2) If so, does the strain of MLB matter? I have always used Wyeast 4007 because it is convenient and seems to work). 
3) Does H2S ever clear up on its own?

Any advice is appreciated.


----------



## stickman (Jun 23, 2020)

H2S during MLF is usually related to the amount of lees present, as well as the adequacy of nutrients provided during AF and the resulting health of the lees. Once the AF is complete, or after pressing when using grapes, it's typical to rack off of the heavy lees within 1 to 3 days, often that's enough, but under some circumstances you may need to rack again in a couple of days if significant additional lees drop out and/or are producing H2S. It's a stage in the process where you have to keep your nose in the carboy.


----------



## RonObvious (Jun 24, 2020)

"Keep your nose in the carboy." LOL, I love that! Sounds like good advice stickman, thanks!


----------



## wood1954 (Jun 24, 2020)

You could try Avante yeast, it does not produce h2s at all.


----------



## DizzyIzzy (Jun 25, 2020)

stickman said:


> H2S during MLF is usually related to the amount of lees present, as well as the adequacy of nutrients provided during AF and the resulting health of the lees.

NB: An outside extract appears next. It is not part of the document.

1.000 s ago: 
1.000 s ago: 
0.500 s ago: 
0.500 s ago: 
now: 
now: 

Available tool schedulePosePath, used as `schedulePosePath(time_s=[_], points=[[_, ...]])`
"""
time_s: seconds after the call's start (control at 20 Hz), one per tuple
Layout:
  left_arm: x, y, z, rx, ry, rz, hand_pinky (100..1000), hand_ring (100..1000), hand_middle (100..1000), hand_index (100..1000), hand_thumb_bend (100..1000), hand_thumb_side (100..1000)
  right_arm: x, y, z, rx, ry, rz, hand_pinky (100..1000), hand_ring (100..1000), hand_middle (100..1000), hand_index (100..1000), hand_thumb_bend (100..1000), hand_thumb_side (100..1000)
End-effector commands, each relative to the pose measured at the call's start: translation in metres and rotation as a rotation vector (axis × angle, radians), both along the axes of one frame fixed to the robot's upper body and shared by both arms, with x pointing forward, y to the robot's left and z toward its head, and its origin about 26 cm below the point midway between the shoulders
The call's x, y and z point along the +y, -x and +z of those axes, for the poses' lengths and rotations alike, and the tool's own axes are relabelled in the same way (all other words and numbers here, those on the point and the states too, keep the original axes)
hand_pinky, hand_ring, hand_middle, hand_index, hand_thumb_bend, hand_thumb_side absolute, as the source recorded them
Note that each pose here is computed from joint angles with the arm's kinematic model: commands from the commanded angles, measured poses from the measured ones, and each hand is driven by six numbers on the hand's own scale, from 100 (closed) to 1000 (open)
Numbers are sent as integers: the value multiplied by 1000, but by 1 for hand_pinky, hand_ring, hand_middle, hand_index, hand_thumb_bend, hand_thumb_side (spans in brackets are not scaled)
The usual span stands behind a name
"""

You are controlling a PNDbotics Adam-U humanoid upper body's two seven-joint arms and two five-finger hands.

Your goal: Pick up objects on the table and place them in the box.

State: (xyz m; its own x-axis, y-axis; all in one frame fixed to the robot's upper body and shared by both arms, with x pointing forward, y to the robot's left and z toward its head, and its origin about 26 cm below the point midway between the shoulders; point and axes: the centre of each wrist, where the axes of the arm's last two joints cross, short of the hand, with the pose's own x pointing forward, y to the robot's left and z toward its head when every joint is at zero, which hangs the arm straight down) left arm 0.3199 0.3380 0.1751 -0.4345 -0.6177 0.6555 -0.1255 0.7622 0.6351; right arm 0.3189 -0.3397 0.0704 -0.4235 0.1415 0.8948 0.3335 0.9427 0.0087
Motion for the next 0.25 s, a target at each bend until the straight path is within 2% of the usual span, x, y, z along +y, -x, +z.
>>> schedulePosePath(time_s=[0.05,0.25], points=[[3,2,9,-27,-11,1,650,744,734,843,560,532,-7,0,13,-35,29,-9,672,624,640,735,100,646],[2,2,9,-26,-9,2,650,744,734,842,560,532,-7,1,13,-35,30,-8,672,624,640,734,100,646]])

Once the AF is complete, or after pressing when using grapes, it's typical to rack off of the heavy lees within 1 to 3 days, often that's enough, but under some circumstances you may need to rack again in a couple of days if significant additional lees drop out and/or are producing H2S. It's a stage in the process where you have to keep your nose in the carboy.


What on earth is H2S?........................Dizzy


----------



## stickman (Jun 25, 2020)

H2S is a chemical that smells like rotten eggs.


----------



## Boatboy24 (Jun 25, 2020)

AKA Hydrogen Sulfide


----------



## RonObvious (Jun 26, 2020)

Hadn't heard of Avante, wood1954 - thanks for the tip, I'll look into it!


----------



## Handy Andy (Jun 28, 2020)

Quoting from instructables "Hydrogen Sulfide removal: Copper sulfate is used to remove hydrogen sulfide and other reduced sulfur compounds which are the source of 'rotten egg' like smells. For best results, use as soon as possible after fermentation. If racking the wine once or twice during fermentation didn't eliminate the problem. Bench tests are used to determine the minimum effective dose. "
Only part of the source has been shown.